■ What you need to do
In the listing below, find the line containing "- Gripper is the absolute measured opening" and the line containing "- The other". Repeat exactly those two lines and every line between them.

■ Data extract
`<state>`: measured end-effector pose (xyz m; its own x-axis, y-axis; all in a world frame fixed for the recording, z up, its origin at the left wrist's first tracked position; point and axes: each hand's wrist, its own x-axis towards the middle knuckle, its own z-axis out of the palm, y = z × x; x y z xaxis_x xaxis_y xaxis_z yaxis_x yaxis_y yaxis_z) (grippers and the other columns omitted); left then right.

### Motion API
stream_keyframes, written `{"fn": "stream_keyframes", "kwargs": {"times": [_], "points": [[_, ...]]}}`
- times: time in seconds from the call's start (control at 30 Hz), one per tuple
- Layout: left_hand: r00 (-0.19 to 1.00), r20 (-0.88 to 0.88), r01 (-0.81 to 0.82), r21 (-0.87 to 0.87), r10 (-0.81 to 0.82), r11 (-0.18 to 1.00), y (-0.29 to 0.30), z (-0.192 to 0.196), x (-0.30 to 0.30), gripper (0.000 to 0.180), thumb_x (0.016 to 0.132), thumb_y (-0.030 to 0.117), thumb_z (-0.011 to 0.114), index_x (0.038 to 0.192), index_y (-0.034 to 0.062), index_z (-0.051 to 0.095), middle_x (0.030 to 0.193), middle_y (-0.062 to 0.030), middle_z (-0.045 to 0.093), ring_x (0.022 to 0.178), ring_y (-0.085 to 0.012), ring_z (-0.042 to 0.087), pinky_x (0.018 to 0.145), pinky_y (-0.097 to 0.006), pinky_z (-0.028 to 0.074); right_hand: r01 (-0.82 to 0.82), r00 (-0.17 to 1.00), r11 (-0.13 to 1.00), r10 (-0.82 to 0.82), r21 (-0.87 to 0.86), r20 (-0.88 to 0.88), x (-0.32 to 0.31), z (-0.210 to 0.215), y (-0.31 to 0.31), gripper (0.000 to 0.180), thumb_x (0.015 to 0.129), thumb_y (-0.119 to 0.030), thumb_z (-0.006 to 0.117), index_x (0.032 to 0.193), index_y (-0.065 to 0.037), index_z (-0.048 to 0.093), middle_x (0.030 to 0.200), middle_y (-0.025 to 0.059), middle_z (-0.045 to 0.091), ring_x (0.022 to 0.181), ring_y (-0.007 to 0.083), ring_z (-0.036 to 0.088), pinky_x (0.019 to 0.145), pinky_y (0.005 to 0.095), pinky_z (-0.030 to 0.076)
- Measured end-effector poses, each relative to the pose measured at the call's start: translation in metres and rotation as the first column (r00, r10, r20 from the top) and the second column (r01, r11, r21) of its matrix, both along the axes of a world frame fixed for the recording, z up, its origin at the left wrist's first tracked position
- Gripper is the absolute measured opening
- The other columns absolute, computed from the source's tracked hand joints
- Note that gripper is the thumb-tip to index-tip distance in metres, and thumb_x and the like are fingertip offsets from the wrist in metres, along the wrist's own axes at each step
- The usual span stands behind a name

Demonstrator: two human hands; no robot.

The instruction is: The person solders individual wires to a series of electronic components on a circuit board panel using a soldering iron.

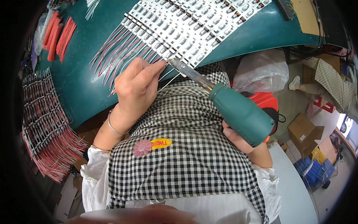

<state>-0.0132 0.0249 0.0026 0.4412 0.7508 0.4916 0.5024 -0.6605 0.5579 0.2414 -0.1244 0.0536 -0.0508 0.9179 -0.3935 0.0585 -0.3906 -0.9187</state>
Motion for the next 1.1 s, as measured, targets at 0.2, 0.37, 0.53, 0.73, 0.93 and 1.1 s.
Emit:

■ Written solution
- Gripper is the absolute measured opening
- The other columns absolute, computed from the source's tracked hand joints

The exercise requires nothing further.